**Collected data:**
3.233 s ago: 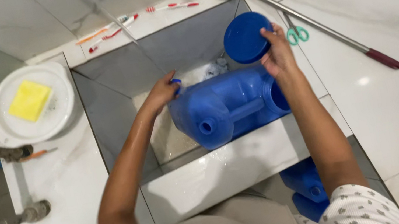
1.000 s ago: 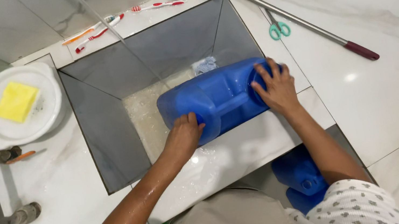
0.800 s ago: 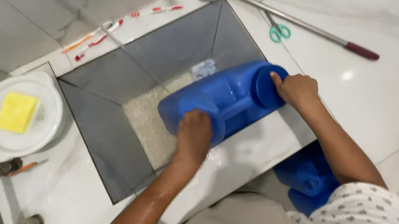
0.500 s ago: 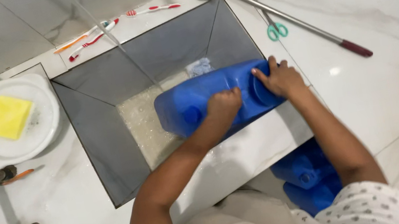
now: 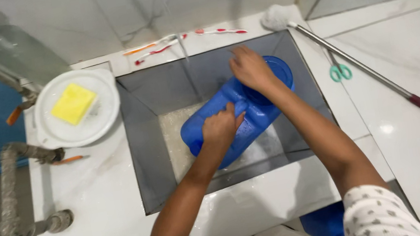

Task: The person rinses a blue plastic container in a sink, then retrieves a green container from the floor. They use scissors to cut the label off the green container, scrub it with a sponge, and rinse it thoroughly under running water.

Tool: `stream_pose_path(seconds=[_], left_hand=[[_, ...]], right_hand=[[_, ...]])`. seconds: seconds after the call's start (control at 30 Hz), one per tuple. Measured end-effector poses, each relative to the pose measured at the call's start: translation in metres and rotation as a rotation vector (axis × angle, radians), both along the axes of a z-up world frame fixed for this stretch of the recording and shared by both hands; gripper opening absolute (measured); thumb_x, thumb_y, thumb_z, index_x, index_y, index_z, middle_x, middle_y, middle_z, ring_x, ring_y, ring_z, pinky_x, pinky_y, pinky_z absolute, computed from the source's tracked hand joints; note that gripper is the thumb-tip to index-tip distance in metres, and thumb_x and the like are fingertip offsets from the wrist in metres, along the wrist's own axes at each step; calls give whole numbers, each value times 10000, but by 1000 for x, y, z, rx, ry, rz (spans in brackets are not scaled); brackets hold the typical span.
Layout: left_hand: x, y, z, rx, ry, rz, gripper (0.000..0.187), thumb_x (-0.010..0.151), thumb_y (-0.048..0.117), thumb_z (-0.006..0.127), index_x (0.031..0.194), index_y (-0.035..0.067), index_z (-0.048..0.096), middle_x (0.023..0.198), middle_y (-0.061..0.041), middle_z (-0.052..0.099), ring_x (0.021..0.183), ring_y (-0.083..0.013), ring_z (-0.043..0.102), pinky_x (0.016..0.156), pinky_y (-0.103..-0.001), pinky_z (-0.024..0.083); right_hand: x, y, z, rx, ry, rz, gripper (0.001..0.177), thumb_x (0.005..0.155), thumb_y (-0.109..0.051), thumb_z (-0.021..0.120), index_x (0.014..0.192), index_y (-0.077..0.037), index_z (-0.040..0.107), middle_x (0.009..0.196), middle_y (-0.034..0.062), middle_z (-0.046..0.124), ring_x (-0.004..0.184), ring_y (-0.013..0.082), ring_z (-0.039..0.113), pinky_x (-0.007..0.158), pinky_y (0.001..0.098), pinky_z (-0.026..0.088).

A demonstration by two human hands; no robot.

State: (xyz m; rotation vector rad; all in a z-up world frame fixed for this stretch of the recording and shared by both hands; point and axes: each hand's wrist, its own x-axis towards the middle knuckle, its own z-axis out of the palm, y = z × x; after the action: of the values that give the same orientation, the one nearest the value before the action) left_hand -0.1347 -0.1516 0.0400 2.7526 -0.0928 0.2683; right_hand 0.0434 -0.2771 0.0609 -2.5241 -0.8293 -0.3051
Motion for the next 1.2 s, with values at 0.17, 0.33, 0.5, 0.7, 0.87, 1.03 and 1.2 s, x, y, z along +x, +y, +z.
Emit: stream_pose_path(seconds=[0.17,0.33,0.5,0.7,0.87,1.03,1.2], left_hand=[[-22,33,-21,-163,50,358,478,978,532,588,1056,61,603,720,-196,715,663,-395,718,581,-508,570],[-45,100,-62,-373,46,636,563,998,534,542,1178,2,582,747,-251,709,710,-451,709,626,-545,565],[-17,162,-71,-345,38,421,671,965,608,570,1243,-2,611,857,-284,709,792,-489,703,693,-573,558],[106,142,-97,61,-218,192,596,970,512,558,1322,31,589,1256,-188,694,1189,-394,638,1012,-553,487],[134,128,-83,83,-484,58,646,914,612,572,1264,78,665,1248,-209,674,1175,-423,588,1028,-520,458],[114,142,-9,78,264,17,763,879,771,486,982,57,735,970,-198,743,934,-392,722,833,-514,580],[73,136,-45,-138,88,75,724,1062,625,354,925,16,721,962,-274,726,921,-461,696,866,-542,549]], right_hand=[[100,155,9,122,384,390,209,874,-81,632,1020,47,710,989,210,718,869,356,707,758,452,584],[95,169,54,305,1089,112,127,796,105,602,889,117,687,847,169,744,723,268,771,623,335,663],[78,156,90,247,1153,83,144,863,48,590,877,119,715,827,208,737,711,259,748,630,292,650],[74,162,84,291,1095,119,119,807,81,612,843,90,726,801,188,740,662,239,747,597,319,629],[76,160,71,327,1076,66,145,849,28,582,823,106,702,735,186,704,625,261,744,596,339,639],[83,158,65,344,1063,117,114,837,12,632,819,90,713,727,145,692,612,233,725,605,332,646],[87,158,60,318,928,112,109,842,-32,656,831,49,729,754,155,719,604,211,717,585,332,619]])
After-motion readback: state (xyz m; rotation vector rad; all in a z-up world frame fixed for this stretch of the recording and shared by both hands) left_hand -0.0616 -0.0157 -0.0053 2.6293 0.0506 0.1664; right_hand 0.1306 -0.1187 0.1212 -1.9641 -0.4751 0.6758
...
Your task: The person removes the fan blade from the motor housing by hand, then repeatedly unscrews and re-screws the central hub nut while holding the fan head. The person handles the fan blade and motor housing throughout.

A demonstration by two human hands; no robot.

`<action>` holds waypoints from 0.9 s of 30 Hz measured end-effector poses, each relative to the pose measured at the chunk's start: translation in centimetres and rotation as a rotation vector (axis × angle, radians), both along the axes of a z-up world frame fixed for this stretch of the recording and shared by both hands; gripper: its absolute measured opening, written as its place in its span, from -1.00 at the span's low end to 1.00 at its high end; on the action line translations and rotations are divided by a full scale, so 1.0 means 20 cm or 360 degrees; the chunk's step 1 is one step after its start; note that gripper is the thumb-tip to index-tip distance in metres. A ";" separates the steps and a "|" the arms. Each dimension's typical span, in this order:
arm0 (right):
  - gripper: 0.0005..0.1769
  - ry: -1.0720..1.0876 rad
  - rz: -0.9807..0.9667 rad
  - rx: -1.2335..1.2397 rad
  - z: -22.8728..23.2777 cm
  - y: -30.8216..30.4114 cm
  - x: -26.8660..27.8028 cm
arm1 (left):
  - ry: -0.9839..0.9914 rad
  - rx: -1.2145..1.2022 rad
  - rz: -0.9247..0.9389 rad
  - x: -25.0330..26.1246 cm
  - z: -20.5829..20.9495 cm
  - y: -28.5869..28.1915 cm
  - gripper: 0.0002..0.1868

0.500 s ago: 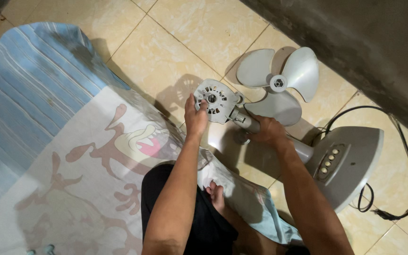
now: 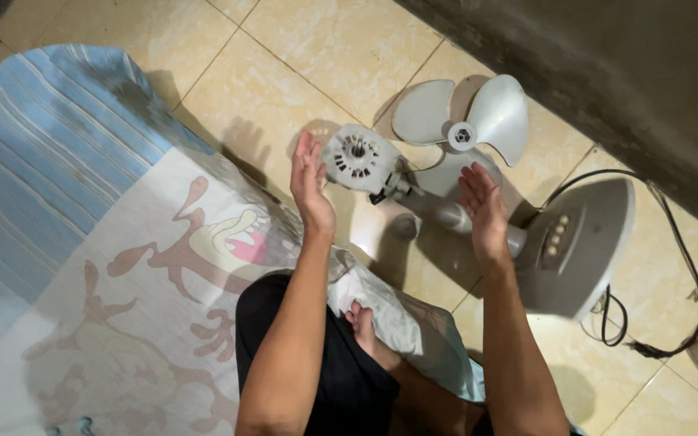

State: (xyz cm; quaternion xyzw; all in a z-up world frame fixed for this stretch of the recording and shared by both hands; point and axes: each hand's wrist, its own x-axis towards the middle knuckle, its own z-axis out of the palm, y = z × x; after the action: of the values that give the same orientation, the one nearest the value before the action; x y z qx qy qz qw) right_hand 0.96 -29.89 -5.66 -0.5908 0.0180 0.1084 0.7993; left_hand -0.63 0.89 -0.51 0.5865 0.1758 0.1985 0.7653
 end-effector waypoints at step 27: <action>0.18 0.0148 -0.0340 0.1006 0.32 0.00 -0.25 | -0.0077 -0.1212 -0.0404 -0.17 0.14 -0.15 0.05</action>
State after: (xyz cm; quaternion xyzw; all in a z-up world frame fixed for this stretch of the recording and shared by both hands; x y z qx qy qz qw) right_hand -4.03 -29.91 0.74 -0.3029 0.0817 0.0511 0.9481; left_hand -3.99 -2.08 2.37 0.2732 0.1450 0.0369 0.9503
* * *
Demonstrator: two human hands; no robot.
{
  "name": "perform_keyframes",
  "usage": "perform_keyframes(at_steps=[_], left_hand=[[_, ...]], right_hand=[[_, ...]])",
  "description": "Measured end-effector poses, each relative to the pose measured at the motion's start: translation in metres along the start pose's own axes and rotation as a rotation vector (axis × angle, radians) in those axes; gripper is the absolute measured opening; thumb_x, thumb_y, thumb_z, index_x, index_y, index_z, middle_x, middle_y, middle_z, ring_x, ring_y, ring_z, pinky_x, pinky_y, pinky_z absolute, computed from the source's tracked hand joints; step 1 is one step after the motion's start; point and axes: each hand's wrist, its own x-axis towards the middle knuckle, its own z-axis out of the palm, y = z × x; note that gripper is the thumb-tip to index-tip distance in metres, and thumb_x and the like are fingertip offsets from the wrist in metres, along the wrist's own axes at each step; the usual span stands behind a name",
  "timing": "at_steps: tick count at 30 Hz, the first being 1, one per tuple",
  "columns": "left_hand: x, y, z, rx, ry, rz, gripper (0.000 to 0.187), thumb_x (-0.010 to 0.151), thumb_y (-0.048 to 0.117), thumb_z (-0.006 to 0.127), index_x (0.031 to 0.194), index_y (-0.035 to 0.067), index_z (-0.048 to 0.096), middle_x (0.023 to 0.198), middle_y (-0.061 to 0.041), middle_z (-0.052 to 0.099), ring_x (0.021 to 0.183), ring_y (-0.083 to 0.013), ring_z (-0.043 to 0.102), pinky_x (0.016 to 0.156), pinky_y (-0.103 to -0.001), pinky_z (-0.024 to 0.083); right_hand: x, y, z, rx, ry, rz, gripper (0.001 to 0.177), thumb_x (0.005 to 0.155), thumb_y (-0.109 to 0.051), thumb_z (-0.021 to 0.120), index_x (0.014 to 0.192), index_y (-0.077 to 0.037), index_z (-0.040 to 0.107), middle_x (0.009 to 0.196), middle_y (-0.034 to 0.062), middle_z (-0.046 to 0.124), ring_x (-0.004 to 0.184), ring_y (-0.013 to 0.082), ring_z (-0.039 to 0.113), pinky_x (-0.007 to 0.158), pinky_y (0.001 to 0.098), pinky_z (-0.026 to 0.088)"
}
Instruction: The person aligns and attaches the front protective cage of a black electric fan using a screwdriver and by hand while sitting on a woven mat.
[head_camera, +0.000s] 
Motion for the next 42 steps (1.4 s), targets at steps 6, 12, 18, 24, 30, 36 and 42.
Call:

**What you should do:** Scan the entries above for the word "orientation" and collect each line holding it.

**Answer to this problem:**
State: (xyz m; rotation vector rad; all in a z-up world frame fixed for this stretch of the recording and shared by both hands; point and axes: each hand's wrist, its own x-axis towards the middle knuckle, its own z-axis out of the palm, y = z × x; after the action: of the values that give the same orientation, the one nearest the value before the action) left_hand -0.1347 -0.1516 0.0400 2.7526 -0.0928 0.2683; right_hand 0.0434 -0.2771 0.0609 -2.5241 -0.8293 -0.3051
State: (xyz cm; quaternion xyzw; all in a z-up world frame fixed for this stretch of the recording and shared by both hands; point and axes: each hand's wrist, its own x-axis towards the middle knuckle, its own z-axis out of the palm, y = z × x; after the action: of the values that give the same orientation, the one nearest the value before the action; x y z qx qy qz qw) right_hand 0.96 -29.89 -5.66 -0.5908 0.0180 0.1084 0.7993; left_hand -0.63 0.89 -0.51 0.5865 0.1758 0.1985 0.7653

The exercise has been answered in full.